作業台のミシンに向かって座り、リズムよく小刻みに生地を動かして縫い進めていく。手慣れた手つきでランドセルを積み重ねる姿はすでに「職人」のよう。入社して現在3年目の丸山さんは、ランドセルへの愛情を人一倍強く持っています。
「ランドセルを作るって、カッコいいですよね。小学校の6年間ずっと側にあるものなので、とても愛着が湧くものですし。そんな想いがこもったランドセルを作る職人になりたいなと思ったんです。」

親しみやすい笑顔の丸山さんも、仕事中は夢中でミシンに向かっています。ミリ単位が問われる世界で、どれだけいいものがつくれるか。仕事が始まると集中力のスイッチが入ります。

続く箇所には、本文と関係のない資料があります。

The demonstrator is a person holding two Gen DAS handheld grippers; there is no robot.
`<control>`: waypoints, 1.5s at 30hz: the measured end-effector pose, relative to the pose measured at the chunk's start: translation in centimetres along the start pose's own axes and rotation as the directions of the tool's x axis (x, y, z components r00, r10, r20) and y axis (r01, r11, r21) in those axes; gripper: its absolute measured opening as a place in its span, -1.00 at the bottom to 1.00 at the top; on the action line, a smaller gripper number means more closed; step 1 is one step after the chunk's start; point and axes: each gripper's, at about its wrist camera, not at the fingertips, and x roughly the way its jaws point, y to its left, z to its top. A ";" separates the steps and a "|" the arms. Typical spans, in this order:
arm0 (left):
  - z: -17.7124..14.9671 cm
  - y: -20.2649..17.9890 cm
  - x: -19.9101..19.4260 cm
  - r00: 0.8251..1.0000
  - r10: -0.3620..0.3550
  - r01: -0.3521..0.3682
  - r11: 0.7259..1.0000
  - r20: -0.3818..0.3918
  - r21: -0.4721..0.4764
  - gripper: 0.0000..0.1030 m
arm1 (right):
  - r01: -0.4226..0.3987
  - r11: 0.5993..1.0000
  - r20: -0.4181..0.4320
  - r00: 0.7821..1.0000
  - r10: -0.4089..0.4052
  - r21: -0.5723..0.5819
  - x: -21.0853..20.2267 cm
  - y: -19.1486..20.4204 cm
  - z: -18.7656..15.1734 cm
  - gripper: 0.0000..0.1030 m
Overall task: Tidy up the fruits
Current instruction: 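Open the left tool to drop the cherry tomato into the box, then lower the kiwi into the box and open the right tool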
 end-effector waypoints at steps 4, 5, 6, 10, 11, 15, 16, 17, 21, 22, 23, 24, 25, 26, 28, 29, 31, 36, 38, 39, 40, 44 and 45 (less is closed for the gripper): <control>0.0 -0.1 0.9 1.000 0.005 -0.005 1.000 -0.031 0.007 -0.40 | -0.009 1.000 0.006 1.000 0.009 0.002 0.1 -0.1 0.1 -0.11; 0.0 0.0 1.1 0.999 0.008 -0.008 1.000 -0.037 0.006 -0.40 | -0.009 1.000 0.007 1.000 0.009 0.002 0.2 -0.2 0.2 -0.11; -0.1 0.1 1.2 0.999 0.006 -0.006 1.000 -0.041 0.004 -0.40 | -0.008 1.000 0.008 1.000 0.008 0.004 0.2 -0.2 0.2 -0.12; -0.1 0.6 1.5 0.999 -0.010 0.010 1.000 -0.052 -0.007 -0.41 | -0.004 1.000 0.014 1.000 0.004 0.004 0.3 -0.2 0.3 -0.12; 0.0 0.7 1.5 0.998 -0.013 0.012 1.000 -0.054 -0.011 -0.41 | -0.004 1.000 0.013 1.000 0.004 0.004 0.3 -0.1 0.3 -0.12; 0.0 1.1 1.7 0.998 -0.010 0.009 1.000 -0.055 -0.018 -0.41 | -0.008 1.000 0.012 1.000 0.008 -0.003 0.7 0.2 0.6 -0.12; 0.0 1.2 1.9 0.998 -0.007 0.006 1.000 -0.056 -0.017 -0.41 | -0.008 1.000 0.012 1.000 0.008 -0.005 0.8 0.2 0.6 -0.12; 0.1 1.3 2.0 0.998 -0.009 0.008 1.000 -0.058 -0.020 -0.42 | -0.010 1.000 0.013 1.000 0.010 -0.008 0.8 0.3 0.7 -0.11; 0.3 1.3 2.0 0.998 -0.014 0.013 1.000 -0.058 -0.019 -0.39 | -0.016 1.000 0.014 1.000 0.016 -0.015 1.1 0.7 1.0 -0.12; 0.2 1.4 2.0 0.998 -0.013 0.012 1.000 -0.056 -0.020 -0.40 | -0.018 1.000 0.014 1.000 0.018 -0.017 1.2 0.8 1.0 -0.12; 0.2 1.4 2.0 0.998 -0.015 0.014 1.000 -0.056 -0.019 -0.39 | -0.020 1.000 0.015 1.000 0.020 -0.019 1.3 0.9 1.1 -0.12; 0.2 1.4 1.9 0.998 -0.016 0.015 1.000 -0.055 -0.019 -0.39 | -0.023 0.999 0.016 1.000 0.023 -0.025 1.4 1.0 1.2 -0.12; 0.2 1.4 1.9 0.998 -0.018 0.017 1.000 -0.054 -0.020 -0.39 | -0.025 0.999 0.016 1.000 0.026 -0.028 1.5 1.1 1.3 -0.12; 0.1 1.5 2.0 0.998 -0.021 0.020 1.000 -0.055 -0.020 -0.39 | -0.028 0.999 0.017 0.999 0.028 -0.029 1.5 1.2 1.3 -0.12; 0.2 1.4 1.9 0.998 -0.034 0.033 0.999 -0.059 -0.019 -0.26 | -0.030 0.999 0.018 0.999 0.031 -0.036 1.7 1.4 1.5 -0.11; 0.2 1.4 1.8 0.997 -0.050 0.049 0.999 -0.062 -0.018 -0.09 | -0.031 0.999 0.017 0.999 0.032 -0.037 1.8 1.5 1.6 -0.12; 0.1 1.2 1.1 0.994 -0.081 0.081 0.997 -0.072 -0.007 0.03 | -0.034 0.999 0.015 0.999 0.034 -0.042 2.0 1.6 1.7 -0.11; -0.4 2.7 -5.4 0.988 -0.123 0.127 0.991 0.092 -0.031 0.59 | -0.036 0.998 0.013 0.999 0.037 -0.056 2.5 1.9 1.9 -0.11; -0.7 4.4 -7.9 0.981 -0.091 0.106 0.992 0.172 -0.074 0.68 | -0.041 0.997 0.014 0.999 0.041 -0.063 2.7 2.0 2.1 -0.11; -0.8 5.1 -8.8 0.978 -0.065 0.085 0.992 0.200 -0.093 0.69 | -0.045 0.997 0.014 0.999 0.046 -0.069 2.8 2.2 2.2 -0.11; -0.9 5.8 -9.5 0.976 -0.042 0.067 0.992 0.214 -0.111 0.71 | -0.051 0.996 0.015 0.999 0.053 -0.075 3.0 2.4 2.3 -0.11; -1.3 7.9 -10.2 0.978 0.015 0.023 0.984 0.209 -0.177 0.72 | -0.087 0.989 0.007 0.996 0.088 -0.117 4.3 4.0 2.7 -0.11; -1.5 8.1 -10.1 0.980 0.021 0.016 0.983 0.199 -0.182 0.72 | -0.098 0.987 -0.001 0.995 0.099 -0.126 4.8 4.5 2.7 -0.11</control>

「生地を縫っていくときに難しいのは、力加減です。気温によって生地が伸縮するので、縫いながら押したりひいたりしながら調整するのですが、最初はうまくいかず、数えきれない程失敗しました。ズレてしまったり、生地をムダにしてしまったり・・・何度も失敗と成功を繰り返し、だんだん、手と目利きの感覚を体得して行く中でやりがいを感じています。」

愛情のものづくりを、これから

丸山さんのランドセルづくりをサポートしてくれるのは、熟練の技術を持った先輩達。
ミシン作業や機械のメンテナンス全般のことを教えてくれる10歳程上の先輩や、ベテラン社員の間でランドセルマイスターと呼ばれている大先輩も周りにいます。教えて欲しいと頼むと残業してまで付き合ってくれたり、時にはご飯に連れて行ってくれる、まるでお兄さんのような方々だそう。

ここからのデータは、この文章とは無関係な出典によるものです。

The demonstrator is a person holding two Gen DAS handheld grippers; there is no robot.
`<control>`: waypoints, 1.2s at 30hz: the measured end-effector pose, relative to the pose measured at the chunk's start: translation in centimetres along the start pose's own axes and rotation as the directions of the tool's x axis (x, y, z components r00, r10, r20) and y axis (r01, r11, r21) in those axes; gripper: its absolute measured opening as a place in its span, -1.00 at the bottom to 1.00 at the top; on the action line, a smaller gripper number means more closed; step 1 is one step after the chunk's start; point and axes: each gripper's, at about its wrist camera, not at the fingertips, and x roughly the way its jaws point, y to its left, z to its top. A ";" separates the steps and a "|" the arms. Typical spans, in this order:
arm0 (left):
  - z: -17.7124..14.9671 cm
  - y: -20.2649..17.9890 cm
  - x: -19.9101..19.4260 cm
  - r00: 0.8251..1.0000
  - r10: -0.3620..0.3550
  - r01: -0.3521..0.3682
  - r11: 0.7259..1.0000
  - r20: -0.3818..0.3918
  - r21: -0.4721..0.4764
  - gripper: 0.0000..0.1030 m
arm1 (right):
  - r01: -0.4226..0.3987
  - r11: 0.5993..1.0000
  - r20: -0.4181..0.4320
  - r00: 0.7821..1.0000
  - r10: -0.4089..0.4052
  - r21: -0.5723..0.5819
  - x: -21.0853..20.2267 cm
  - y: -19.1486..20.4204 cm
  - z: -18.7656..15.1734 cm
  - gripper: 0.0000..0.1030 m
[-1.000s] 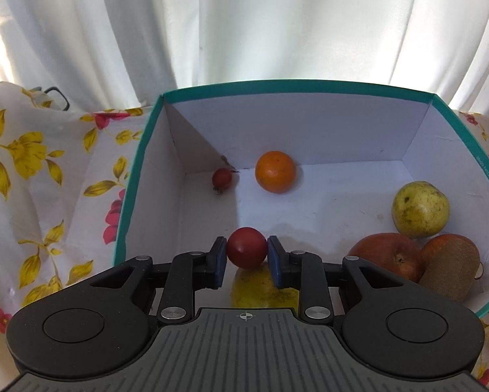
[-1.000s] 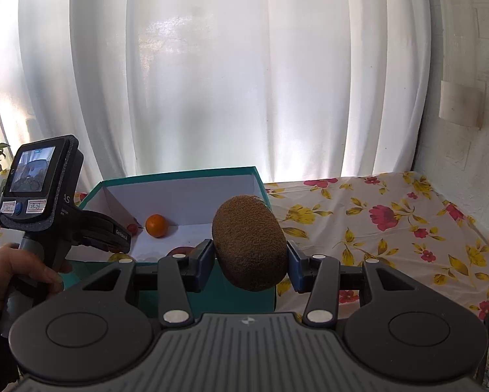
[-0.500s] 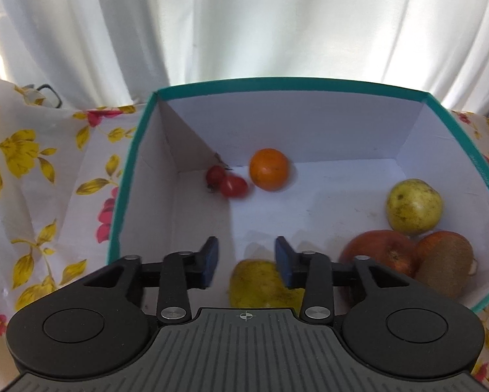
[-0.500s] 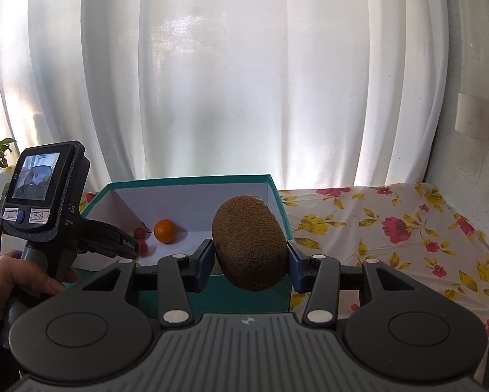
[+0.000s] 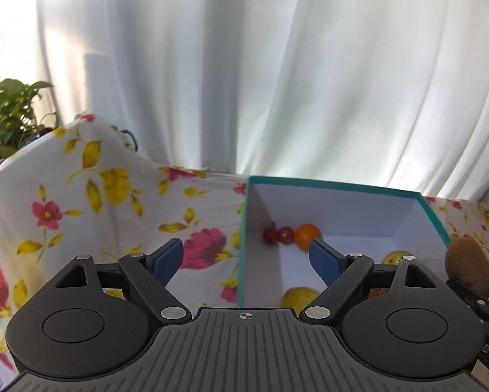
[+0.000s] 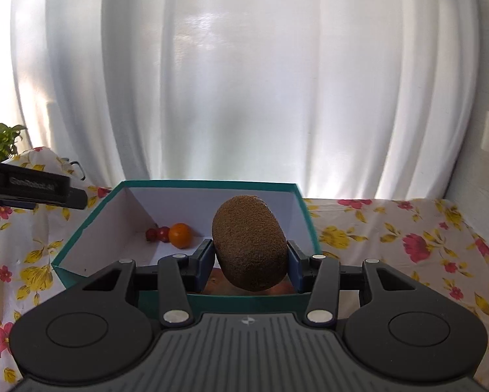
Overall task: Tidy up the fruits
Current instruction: 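Lower the kiwi into the box and open the right tool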
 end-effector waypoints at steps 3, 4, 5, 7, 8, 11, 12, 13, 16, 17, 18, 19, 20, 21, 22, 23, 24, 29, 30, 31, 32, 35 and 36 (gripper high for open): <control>-0.7 0.6 0.3 0.999 0.012 -0.012 1.000 -0.041 0.001 0.72 | -0.027 0.999 -0.018 0.999 0.027 -0.018 1.5 1.1 -0.1 -0.11; -1.0 0.8 0.4 0.999 0.010 -0.010 1.000 -0.051 0.003 0.72 | -0.028 1.000 -0.020 0.999 0.027 -0.014 1.8 1.2 -0.2 -0.11; -1.3 0.9 0.4 0.998 0.009 -0.009 1.000 -0.060 0.006 0.72 | -0.024 1.000 -0.020 1.000 0.024 -0.010 2.0 1.2 -0.2 -0.11; -1.9 1.1 0.5 0.997 0.011 -0.010 1.000 -0.071 0.011 0.72 | -0.002 1.000 -0.024 1.000 0.001 -0.013 2.7 0.8 -0.1 -0.11; -2.2 1.3 0.7 0.997 0.012 -0.011 1.000 -0.078 0.011 0.72 | 0.017 1.000 -0.028 0.999 -0.017 -0.017 3.1 0.6 -0.1 -0.11; -2.7 1.8 1.4 0.995 0.005 -0.005 1.000 -0.100 0.001 0.72 | 0.073 0.997 -0.030 0.997 -0.073 -0.029 4.3 -0.5 0.1 -0.11; -2.8 1.8 1.6 0.994 0.003 -0.003 1.000 -0.110 0.001 0.72 | 0.091 0.995 -0.032 0.995 -0.092 -0.039 4.7 -0.9 0.2 -0.11; -2.9 1.8 1.8 0.993 0.003 -0.003 1.000 -0.117 0.001 0.72 | 0.109 0.993 -0.035 0.993 -0.111 -0.048 5.2 -1.1 0.2 -0.11; -3.0 1.5 1.9 0.992 0.000 0.000 1.000 -0.129 0.005 0.72 | 0.128 0.989 -0.059 0.989 -0.133 -0.072 6.6 -1.6 -0.1 -0.11; -3.0 1.5 1.9 0.992 -0.002 0.003 1.000 -0.128 0.008 0.72 | 0.129 0.989 -0.070 0.988 -0.135 -0.076 7.0 -1.7 -0.2 -0.11; -3.0 1.3 2.0 0.992 -0.004 0.006 1.000 -0.129 0.013 0.72 | 0.130 0.988 -0.078 0.988 -0.136 -0.081 7.4 -1.7 -0.4 -0.11; -3.0 1.2 2.0 0.991 -0.006 0.009 1.000 -0.131 0.018 0.72 | 0.136 0.987 -0.086 0.986 -0.143 -0.086 7.8 -1.7 -0.5 -0.11; -3.0 1.0 2.0 0.991 -0.008 0.011 1.000 -0.132 0.024 0.72 | 0.142 0.986 -0.095 0.984 -0.150 -0.087 8.2 -1.8 -0.6 -0.11; -3.1 0.9 2.1 0.991 -0.009 0.013 0.999 -0.134 0.029 0.72 | 0.146 0.986 -0.101 0.983 -0.154 -0.085 8.4 -1.9 -0.7 -0.11; -3.1 0.7 2.2 0.991 -0.011 0.015 0.999 -0.136 0.034 0.72 | 0.148 0.986 -0.111 0.981 -0.156 -0.084 8.7 -2.0 -0.8 -0.11; -3.1 0.6 2.3 0.990 -0.011 0.016 0.999 -0.139 0.038 0.72 | 0.147 0.986 -0.122 0.980 -0.156 -0.085 9.0 -2.0 -0.9 -0.11; -3.1 0.5 2.4 0.990 -0.010 0.017 0.999 -0.142 0.042 0.72 | 0.146 0.986 -0.132 0.979 -0.157 -0.085 9.3 -2.1 -1.0 -0.11; -3.3 0.1 2.7 0.988 -0.013 0.022 0.998 -0.157 0.052 0.73 | 0.163 0.978 -0.138 0.974 -0.180 -0.127 10.4 -2.0 -1.0 -0.13; -3.3 -0.1 2.8 0.987 -0.013 0.022 0.998 -0.161 0.056 0.73 | 0.163 0.977 -0.135 0.974 -0.182 -0.138 10.4 -1.9 -1.1 -0.13; -3.4 -0.2 2.9 0.986 -0.012 0.022 0.998 -0.164 0.060 0.73 | 0.166 0.975 -0.134 0.973 -0.186 -0.145 10.5 -1.8 -1.1 -0.13; -3.4 -0.3 3.0 0.986 -0.012 0.023 0.998 -0.167 0.065 0.73 | 0.166 0.975 -0.133 0.973 -0.186 -0.149 10.5 -1.7 -1.1 -0.13; -3.5 -0.6 3.0 0.985 -0.014 0.027 0.997 -0.170 0.075 0.73 | 0.158 0.977 -0.138 0.974 -0.178 -0.143 10.3 -1.8 -1.0 -0.11; -3.6 -0.6 3.0 0.985 -0.015 0.028 0.997 -0.173 0.077 0.73 | 0.154 0.978 -0.140 0.975 -0.174 -0.140 10.2 -1.9 -1.0 -0.11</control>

「”わからないことがあったら何でも聞けよ”と言ってくださるので、とても頼りにしています。僕も今のうちにたくさん技術を磨いておいて、同じ10年後、後輩にきちんと教えられる人になりたいです。それが僕の目標でもあります。また、先輩方を見ていると、企業スローガンである”愛情のものづくり”を細部まで感じます。こだわりも強く、小さなミスも見逃しません。一つひとつ心を込めて作っているその姿を見習って、僕も頑張りたいです。」

世界に一つしかない、ランドセルを作りたい

通勤途中に、登校する小学生たちとすれ違いざま、毎日どうしても見てしまうのがランドセル。自分の作ったランドセルを背負っているお子さまを見ると、いつも嬉しくなってしまうそうです。
「この仕事をしていて良かったなと思います。やっぱり、子どもたちにもなるべく大切に使って欲しいなと思います。僕がお気に入りのブランドは、”モデルロイヤル・レジオ”のパールパープル。前ポケットに窓がついていたり、マチ部分に刺しゅうがほどこしてあるのもお洒落で、人気なのもわかります。もっと喜んでいただけるランドセルを作りたいですね。」
ものづくりが大好きな丸山さんがこれから職人として経験を積んでいく上で、達成したい将来の大きな夢を持っています。少しだけ教えてくれました。
「通常ランドセルは分業体制で作られていて、一人で仕上げるものではないですが、最初から最後まで工程全てマスターしたいです。そして、いつか父親になったときには、世界でたった一つしかない最高級のランドセルを、自分の子どもに作ることが夢です。僕好みの、とっても派手な形です。」
その言葉の後に、大きな笑顔を見せてくれました。その夢が叶う日まで、彼は成長し続けることでしょう。